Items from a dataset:
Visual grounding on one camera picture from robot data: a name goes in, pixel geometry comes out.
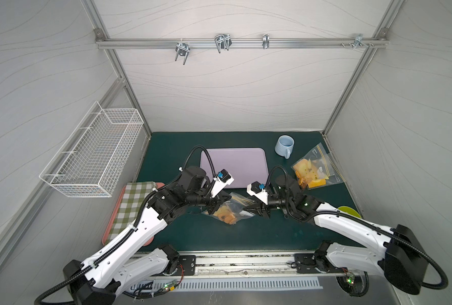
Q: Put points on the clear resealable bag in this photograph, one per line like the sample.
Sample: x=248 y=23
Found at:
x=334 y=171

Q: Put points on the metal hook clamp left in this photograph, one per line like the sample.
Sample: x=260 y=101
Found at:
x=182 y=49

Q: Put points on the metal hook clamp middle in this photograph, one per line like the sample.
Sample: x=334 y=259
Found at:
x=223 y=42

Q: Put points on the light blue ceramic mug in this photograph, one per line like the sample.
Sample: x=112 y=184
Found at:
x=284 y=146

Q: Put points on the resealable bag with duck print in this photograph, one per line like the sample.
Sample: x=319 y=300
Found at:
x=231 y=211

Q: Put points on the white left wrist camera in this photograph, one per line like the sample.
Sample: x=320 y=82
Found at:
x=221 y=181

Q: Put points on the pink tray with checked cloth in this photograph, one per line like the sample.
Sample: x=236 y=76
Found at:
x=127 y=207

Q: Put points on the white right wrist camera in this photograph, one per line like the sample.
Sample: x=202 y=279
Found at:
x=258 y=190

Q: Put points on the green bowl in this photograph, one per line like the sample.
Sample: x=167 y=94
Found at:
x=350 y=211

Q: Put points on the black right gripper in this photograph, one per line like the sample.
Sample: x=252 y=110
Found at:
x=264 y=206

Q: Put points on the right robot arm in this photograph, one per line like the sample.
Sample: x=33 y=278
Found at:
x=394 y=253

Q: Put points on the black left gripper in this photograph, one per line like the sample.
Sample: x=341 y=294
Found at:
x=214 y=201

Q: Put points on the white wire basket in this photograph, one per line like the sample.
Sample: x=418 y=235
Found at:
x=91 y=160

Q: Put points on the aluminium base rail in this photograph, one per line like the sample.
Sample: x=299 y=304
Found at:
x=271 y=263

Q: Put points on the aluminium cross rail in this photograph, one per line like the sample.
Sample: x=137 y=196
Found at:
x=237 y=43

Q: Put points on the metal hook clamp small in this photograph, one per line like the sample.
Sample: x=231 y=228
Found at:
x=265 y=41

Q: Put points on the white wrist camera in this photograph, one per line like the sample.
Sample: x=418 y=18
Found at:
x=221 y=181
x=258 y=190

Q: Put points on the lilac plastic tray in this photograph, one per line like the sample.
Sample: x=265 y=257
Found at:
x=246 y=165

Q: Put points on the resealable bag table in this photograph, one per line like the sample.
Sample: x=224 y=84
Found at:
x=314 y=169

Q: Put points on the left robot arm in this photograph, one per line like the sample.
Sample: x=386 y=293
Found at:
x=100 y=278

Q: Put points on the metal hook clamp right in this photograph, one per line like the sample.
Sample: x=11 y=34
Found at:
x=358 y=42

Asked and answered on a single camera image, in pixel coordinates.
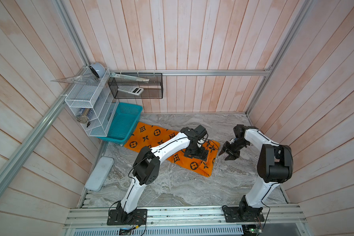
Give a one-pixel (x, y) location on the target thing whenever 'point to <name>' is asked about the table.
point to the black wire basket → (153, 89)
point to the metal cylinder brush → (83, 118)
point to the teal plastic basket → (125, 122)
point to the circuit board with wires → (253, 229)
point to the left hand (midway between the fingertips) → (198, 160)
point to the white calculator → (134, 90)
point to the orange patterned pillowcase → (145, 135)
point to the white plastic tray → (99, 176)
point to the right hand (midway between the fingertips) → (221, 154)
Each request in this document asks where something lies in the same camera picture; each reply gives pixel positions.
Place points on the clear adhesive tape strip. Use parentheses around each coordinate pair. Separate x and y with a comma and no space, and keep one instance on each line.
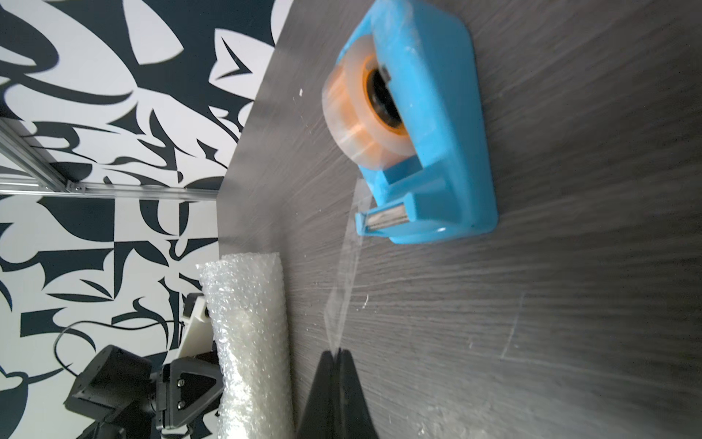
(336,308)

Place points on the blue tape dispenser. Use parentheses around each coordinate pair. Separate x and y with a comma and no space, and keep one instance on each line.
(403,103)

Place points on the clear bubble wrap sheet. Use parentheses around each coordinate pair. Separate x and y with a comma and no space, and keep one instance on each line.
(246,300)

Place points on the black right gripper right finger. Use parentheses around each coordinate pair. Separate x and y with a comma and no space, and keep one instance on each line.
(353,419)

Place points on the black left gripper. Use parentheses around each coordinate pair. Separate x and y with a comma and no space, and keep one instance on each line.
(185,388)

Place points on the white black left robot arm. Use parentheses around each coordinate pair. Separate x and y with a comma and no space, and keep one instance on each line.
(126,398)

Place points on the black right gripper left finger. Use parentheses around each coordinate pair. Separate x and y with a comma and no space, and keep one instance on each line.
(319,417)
--
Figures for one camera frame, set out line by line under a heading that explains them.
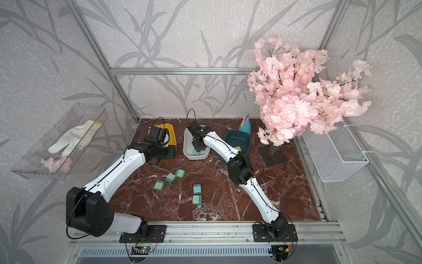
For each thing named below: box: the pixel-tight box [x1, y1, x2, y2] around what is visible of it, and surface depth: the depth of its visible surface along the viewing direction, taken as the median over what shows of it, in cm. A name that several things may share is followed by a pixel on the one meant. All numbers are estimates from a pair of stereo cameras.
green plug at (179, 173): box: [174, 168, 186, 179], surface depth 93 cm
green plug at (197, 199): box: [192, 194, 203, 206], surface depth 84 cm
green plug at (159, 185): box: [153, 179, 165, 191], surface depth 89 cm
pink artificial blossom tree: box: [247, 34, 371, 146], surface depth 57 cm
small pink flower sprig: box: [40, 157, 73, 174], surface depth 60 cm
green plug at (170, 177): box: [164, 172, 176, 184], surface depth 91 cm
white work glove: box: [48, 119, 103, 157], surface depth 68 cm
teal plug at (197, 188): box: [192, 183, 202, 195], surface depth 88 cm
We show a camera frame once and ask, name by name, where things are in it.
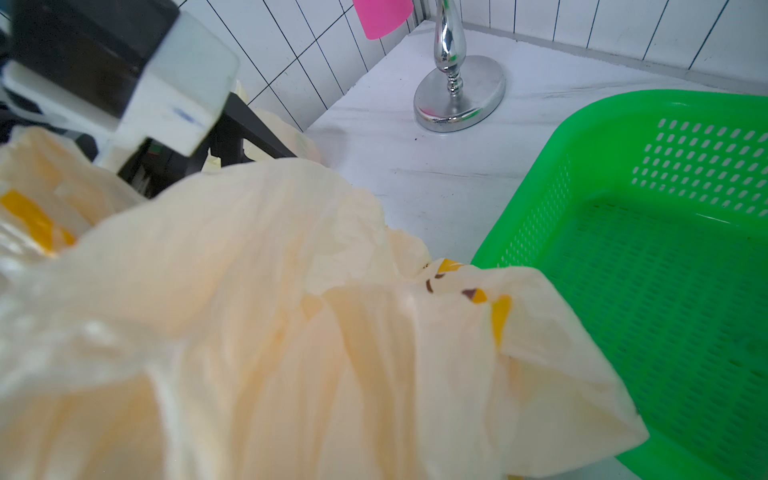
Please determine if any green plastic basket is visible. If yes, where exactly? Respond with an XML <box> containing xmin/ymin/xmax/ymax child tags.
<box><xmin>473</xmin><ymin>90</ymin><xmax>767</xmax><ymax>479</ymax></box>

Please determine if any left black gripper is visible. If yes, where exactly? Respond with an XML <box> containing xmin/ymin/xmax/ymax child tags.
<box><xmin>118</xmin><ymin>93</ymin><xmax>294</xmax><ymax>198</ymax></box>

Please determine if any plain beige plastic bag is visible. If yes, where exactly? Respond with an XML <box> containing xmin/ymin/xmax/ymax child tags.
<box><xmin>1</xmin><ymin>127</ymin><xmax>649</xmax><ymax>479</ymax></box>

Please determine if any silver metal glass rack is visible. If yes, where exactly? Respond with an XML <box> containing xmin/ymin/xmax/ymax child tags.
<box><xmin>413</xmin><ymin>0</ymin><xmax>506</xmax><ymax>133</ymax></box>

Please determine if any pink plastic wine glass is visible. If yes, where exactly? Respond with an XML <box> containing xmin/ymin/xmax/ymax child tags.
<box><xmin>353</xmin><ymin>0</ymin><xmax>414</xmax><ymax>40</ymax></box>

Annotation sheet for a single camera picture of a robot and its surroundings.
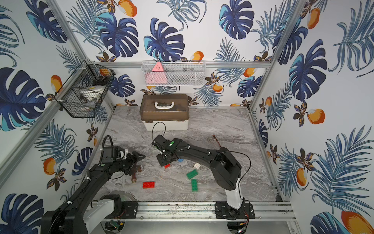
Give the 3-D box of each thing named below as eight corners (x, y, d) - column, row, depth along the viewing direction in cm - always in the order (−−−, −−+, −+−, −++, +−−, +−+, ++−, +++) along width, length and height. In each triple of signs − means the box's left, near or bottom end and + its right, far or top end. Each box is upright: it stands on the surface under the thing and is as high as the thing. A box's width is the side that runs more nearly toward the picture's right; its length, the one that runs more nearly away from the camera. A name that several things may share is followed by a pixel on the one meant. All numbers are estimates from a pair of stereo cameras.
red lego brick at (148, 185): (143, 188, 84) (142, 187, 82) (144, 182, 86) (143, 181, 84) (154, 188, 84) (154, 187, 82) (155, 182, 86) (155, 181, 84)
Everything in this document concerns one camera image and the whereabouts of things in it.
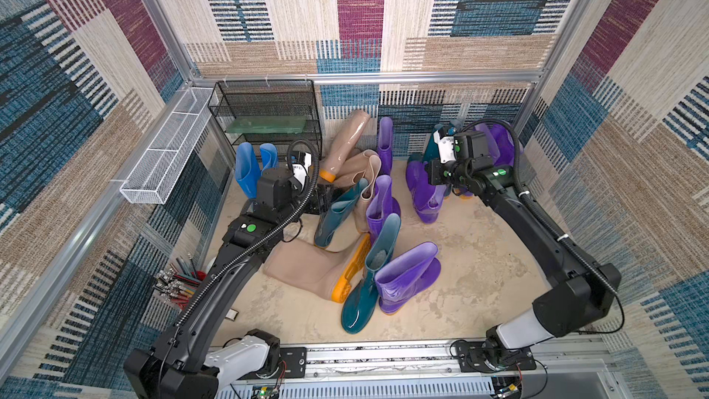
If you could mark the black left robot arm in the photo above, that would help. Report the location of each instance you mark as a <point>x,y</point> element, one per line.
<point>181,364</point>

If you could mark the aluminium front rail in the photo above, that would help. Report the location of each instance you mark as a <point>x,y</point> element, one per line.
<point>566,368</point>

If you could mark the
...
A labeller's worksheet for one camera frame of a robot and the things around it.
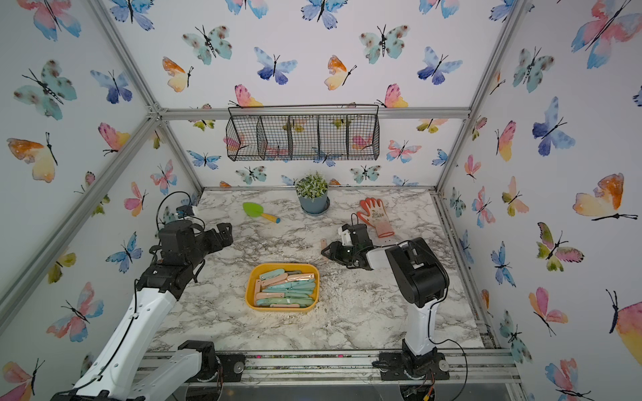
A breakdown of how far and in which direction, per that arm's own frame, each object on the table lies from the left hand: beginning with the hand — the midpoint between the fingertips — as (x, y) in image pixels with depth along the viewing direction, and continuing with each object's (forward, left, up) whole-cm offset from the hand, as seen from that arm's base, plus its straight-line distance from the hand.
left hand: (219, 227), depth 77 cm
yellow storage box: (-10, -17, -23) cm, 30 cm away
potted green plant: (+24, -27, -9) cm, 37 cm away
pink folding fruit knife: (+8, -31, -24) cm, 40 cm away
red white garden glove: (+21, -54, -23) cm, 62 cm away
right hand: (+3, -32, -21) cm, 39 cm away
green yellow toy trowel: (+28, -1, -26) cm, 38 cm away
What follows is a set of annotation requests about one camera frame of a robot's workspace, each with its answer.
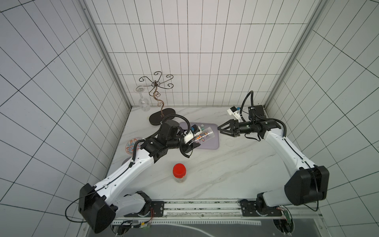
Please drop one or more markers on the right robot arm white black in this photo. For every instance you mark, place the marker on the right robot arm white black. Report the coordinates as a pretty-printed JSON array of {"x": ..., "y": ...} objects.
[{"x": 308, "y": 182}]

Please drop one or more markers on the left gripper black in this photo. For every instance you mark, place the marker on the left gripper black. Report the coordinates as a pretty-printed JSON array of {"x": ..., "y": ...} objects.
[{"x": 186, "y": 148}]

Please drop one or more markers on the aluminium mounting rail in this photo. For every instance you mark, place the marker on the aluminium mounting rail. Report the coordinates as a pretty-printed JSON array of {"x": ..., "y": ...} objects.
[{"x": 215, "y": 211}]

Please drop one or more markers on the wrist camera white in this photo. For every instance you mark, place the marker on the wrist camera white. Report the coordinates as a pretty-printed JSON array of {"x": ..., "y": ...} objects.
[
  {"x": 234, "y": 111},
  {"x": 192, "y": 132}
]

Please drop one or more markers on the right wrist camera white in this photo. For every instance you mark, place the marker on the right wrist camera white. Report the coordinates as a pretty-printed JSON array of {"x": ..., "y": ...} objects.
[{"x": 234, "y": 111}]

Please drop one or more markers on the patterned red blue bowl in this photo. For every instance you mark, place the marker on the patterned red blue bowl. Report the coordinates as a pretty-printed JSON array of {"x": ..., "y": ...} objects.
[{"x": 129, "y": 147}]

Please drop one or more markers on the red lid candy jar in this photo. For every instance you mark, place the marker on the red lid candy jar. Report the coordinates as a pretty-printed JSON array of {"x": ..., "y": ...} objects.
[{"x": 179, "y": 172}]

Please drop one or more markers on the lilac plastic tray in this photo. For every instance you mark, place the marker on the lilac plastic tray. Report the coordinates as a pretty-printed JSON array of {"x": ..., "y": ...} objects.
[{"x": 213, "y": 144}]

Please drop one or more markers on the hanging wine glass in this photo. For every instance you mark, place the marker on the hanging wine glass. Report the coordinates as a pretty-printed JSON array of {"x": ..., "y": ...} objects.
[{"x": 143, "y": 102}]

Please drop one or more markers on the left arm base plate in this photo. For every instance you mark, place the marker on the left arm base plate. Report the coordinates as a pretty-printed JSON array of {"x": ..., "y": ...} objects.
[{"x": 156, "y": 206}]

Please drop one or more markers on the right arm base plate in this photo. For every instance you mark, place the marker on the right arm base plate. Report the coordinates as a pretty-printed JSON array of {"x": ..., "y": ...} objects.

**Your goal:** If a line of the data above contains "resealable", copy it out.

**Worked solution:**
Q: Put points on the clear resealable bag in this photograph, one per line like the sample.
Q: Put points on the resealable bag with duck print in this photograph, one per line like the sample.
Q: Put points on the resealable bag table in this photograph, one per line like the sample.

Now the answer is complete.